长兴元年夏,明宗以郊禋礼毕,加璋检校太尉。时两川刺史尝以兵为牙军,小郡不下五百人,璋已疑间,及闻除仁矩镇阆州,璋由是谋反乃决。仍先与其子光业书曰:「朝廷割吾支郡为节制,屯兵三千,是杀我必矣。尔见枢要道吾言,如朝廷更发一骑入斜谷,则吾必反,与汝决矣!」光业以书呈枢密承旨李虔徽。会朝廷再发中使荀咸乂将兵赴阆州,光业谓虔徽曰:「咸乂未至,吾父必反。吾身不足惜,虑劳朝廷征发。请停咸乂之行,吾父必保常日。」重诲不从,咸乂未至,璋已擅追绵州刺史武虔裕,囚于衙署。虔裕,安重诲之心腹也,故先囚之。五月,璋传檄于利、阆、遂等州,责以间谍朝廷。寻率其兵陷阆州,擒节度使李仁矩、军校姚洪等害之。先是,璋欲谋叛,先遣使持厚币于孟知祥,求为婚家。且言为朝廷猜忌,将有替移,去则丧家,住亦致讨,地狭兵少,独力不任,愿以小儿结婚爱女。时知祥亦贰于朝廷,因许以为援。既而知祥出师以围遂州,故璋攻阆州得恣其毒焉。
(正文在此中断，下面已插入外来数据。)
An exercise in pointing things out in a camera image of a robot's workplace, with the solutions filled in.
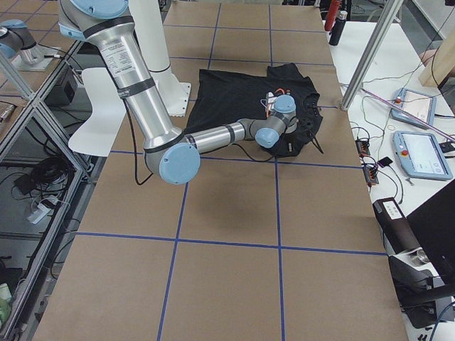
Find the white desk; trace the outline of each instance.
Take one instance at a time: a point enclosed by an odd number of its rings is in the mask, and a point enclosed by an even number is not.
[[[331,53],[340,83],[347,84],[350,82],[374,27],[374,23],[348,22],[346,23],[343,35],[341,36],[340,43],[337,46],[331,46]],[[399,77],[413,71],[419,64],[420,59],[414,51],[414,48],[411,46],[411,43],[408,41],[405,33],[401,29],[401,26],[394,23],[392,24],[392,27],[375,56],[364,81],[375,78]],[[406,75],[399,79],[376,80],[374,82],[365,83],[364,86],[365,89],[380,95],[384,99],[394,98],[398,89],[406,85],[408,80],[408,88],[431,95],[439,94],[439,90],[437,88],[423,87],[420,85],[418,77],[423,69],[424,67],[420,66],[418,70],[412,74],[412,76]],[[394,119],[389,119],[387,122],[390,108],[387,108],[375,99],[366,99],[364,101],[364,117],[362,99],[365,96],[366,94],[363,92],[359,92],[355,96],[355,99],[348,110],[349,119],[359,126],[367,129],[371,136],[380,136],[382,132],[377,127],[367,123],[365,121],[365,117],[368,121],[377,124],[380,127],[385,127],[385,136],[382,146],[380,147],[381,139],[371,139],[370,152],[376,160],[389,156],[394,161],[391,166],[395,169],[403,184],[404,199],[400,207],[404,214],[408,215],[419,207],[425,200],[447,185],[448,182],[413,178],[412,183],[414,185],[411,185],[411,183],[405,180],[408,177],[402,171],[392,147],[393,132],[395,130],[423,130]],[[442,96],[437,97],[436,113],[444,116],[453,116],[452,111]],[[434,125],[448,134],[455,134],[455,119],[435,118]],[[357,136],[358,130],[359,129],[353,130],[354,136]],[[366,133],[364,131],[360,131],[359,137],[366,137]],[[440,142],[444,140],[440,136],[437,136],[437,139]],[[455,160],[449,159],[448,164],[452,172],[455,173]],[[390,169],[384,168],[381,169],[381,171],[387,173],[390,177],[397,181],[396,175]],[[370,193],[372,202],[383,197],[393,196],[395,193],[395,186],[392,184],[391,180],[381,174],[378,175],[378,179],[380,184],[373,186]],[[401,191],[398,193],[397,202],[399,201],[400,196]],[[406,325],[410,340],[416,340],[422,333],[429,334],[429,332],[423,329],[414,329],[406,317],[405,320],[407,321]],[[455,340],[455,323],[441,323],[438,326],[434,341],[447,340]]]

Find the black water bottle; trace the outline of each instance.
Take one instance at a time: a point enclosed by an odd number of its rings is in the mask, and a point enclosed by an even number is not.
[[[335,25],[333,25],[332,31],[330,32],[330,40],[328,41],[329,45],[337,46],[338,42],[340,41],[341,34],[344,29],[344,25],[346,24],[346,18],[348,17],[348,12],[340,11],[338,13]]]

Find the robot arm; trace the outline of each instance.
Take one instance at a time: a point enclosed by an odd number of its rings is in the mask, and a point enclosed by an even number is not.
[[[127,0],[60,0],[60,32],[87,41],[101,56],[119,96],[137,120],[145,137],[149,170],[166,182],[187,183],[198,172],[200,155],[243,139],[256,139],[265,148],[296,126],[295,103],[278,97],[265,120],[242,119],[218,128],[183,135],[174,126],[133,37],[134,20]]]
[[[16,19],[3,21],[0,23],[0,53],[10,59],[17,52],[22,61],[29,65],[44,59],[43,52],[23,21]]]

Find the light blue joint cap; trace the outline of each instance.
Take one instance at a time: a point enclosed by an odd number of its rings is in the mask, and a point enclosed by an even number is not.
[[[128,0],[71,0],[77,9],[98,19],[112,19],[128,8]]]
[[[5,26],[6,28],[26,28],[27,25],[22,20],[19,19],[10,19],[5,20],[4,22],[0,23],[0,25]]]
[[[296,102],[288,94],[283,94],[275,101],[274,109],[281,114],[290,114],[295,111]]]
[[[9,46],[0,43],[0,53],[5,56],[6,59],[12,59],[16,55],[16,51]]]
[[[159,163],[159,175],[167,183],[181,185],[196,176],[200,167],[198,150],[190,144],[176,144],[168,149]]]
[[[279,134],[271,128],[261,128],[257,131],[255,140],[256,142],[264,147],[271,148],[278,142]]]
[[[84,34],[82,33],[82,31],[65,26],[61,23],[58,23],[58,25],[60,26],[60,33],[62,33],[63,36],[69,37],[69,38],[75,39],[75,40],[85,41],[85,37],[84,37]]]

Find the black monitor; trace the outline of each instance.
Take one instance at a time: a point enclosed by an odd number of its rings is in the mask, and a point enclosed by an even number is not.
[[[455,181],[407,216],[417,241],[441,278],[417,271],[399,259],[389,258],[398,299],[416,328],[435,322],[455,296]],[[446,311],[443,320],[454,320]]]
[[[407,216],[407,221],[445,284],[455,283],[455,181]]]

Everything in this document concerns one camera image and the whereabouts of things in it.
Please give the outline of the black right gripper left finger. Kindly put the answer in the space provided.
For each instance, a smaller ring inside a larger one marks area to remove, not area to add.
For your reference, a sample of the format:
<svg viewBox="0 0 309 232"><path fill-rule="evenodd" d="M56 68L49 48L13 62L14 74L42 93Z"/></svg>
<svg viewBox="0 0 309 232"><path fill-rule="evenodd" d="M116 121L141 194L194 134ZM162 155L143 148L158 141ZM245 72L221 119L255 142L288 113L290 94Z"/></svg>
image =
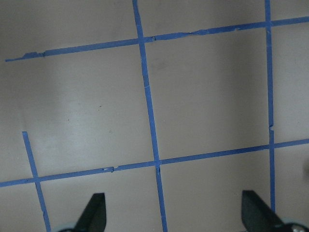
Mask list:
<svg viewBox="0 0 309 232"><path fill-rule="evenodd" d="M104 193L95 193L75 225L76 232L104 232L107 224Z"/></svg>

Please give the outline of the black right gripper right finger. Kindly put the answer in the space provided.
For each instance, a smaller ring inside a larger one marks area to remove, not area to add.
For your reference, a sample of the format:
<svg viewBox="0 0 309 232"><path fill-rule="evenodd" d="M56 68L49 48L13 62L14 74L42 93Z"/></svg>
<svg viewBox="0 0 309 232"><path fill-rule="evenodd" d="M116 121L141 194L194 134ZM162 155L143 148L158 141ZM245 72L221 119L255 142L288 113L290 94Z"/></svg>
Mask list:
<svg viewBox="0 0 309 232"><path fill-rule="evenodd" d="M253 190L243 190L241 220L248 232L276 232L284 222Z"/></svg>

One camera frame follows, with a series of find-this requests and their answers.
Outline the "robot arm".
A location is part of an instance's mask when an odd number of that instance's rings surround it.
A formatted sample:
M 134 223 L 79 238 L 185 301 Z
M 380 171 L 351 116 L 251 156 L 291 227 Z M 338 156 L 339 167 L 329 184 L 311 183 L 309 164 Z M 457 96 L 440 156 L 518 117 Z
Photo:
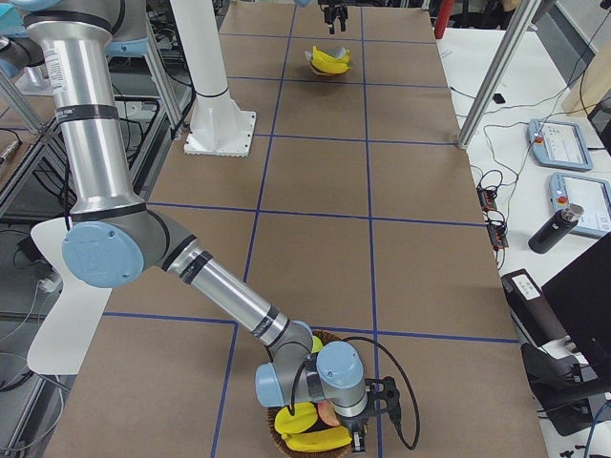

长兴元年夏天,明宗因为祭天大礼完成,加封董璋为检校太尉。当时两川的刺史曾用士兵作为牙军,小郡也不少于五百人,董璋已经起了疑心,等到听说任命李仁矩镇守阆州,董璋因此决意谋反。他先给儿子董光业写信说:「朝廷分割我的支郡设立节度使,屯兵三千,这一定是想杀我。你见到枢要大臣时转达我的话,如果朝廷再派一骑进入斜谷,那我必定反叛,与你永别了!」董光业把信呈给枢密承旨李虔徽。恰逢朝廷再次派中使荀咸乂率兵前往阆州,董光业对李虔徽说:「荀咸乂还没到,我父亲一定会反叛。我自身不足惜,只是担心劳烦朝廷出兵征讨。请停止荀咸乂的行程,我父亲必定能保持常态。」安重诲不听从,荀咸乂还没到达,董璋已经擅自追捕绵州刺史武虔裕,囚禁在衙署里。武虔裕是安重诲的心腹,所以先囚禁了他。五月,董璋向利州、阆州、遂州等地发布檄文,指责他们离间朝廷。不久率领他的军队攻陷阆州,擒获节度使李仁矩、军校姚洪等人并杀害了他们。在此之前,董璋想要谋反,先派使者携带厚礼去见孟知祥,请求结为姻亲。并且说被朝廷猜忌,将会被调任,离开就会丧失家业,留下也会招致讨伐,地狭兵少,独力难支,希望让小儿子娶孟知祥的爱女。当时孟知祥也对朝廷怀有二心,于是答应作为援助。不久孟知祥出兵围攻遂州,所以董璋攻打阆州得以肆意施暴。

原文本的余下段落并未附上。